**WHAT TO PRODUCE**
Locate the line bearing "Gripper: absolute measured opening" in the material below, then reproduce it and each following line up to and including the line bearing "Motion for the".

**SOURCE MATERIAL**

══════════════════════════════

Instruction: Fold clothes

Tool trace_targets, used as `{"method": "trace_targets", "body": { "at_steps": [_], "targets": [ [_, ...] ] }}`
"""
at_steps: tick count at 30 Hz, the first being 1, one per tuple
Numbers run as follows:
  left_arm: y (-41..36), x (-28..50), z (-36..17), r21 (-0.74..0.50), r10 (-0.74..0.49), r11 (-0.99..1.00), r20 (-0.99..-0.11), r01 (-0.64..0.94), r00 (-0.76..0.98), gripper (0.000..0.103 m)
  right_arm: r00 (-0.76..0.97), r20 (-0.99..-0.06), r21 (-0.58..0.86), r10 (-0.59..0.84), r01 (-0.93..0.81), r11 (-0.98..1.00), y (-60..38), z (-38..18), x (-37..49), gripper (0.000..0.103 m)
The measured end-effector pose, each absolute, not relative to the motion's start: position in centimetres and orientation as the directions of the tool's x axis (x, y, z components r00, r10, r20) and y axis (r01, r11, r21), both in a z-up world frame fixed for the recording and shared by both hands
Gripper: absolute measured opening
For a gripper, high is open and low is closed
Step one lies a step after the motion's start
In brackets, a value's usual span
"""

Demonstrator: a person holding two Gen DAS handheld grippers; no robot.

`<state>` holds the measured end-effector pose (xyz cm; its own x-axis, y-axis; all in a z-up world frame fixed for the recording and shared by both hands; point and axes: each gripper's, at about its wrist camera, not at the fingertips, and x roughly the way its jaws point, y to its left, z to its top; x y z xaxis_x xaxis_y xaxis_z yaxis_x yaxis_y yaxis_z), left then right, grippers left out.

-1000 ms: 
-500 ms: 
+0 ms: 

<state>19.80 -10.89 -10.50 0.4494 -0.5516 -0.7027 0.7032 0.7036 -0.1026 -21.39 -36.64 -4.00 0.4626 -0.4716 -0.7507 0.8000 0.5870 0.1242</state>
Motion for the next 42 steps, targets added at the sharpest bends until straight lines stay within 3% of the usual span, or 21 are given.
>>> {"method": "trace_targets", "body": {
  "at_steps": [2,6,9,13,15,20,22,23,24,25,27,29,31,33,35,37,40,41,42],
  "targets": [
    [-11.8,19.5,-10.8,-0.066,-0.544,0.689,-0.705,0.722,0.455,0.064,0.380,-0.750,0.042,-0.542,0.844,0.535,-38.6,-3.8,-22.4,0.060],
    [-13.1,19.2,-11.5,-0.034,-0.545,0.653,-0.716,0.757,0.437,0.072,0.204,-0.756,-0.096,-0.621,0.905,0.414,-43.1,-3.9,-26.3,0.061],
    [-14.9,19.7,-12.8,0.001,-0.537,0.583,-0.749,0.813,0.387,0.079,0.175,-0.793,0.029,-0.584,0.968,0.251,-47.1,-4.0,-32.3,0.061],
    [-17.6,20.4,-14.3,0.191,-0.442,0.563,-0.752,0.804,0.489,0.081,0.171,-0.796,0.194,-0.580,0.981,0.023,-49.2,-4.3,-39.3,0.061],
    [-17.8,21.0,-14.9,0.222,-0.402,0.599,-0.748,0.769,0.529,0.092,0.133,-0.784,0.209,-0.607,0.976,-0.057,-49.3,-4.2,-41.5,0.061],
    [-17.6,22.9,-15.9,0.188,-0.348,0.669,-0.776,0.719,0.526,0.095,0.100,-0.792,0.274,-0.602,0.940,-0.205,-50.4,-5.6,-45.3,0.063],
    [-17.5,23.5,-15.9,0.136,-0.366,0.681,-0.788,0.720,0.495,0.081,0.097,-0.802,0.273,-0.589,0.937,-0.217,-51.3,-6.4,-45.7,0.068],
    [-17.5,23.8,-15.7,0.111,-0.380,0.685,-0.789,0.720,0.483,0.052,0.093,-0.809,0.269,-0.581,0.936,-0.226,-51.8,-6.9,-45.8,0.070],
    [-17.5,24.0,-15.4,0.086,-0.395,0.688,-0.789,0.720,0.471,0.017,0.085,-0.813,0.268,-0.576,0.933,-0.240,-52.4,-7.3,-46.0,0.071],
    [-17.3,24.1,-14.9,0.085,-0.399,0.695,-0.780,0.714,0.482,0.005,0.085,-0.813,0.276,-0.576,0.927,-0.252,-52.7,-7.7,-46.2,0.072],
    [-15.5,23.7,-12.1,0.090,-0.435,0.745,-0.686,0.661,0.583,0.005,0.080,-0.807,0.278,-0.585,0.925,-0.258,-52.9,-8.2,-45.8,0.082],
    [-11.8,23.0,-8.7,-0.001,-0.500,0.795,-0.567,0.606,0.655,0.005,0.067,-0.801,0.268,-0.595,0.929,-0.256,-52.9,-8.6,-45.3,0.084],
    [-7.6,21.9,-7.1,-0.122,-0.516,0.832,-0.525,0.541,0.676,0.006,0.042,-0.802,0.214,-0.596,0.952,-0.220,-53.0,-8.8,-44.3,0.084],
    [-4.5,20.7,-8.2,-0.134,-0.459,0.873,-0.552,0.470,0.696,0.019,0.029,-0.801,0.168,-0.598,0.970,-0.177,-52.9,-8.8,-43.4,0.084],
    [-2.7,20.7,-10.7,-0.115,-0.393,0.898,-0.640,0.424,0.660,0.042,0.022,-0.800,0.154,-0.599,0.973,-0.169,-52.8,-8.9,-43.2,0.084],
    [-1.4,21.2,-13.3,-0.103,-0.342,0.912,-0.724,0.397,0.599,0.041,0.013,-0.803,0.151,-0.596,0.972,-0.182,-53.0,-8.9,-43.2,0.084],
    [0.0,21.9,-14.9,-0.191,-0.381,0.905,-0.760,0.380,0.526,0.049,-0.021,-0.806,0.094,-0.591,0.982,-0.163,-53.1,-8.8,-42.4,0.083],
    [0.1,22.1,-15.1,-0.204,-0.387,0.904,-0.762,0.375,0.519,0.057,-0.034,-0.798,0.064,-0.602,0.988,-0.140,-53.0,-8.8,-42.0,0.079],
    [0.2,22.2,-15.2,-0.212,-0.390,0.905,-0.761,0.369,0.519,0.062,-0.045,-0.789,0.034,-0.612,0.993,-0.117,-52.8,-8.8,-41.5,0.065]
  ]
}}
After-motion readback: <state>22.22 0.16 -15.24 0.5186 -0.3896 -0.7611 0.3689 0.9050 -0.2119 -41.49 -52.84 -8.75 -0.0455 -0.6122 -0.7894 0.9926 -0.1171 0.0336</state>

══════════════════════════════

**TASK SOLUTION**
Gripper: absolute measured opening
For a gripper, high is open and low is closed
Step one lies a step after the motion's start
In brackets, a value's usual span
"""

Demonstrator: a person holding two Gen DAS handheld grippers; no robot.

`<state>` holds the measured end-effector pose (xyz cm; its own x-axis, y-axis; all in a z-up world frame fixed for the recording and shared by both hands; point and axes: each gripper's, at about its wrist camera, not at the fingertips, and x roughly the way its jaws point, y to its left, z to its top; x y z xaxis_x xaxis_y xaxis_z yaxis_x yaxis_y yaxis_z), left then right, grippers left out.

-1000 ms: 
-500 ms: 
+0 ms: 

<state>19.80 -10.89 -10.50 0.4494 -0.5516 -0.7027 0.7032 0.7036 -0.1026 -21.39 -36.64 -4.00 0.4626 -0.4716 -0.7507 0.8000 0.5870 0.1242</state>
Motion for the next 42 steps, targets added at the sharpest bends until straight lines stay within 3% of the usual span, or 21 are given.

No additional answer text is required.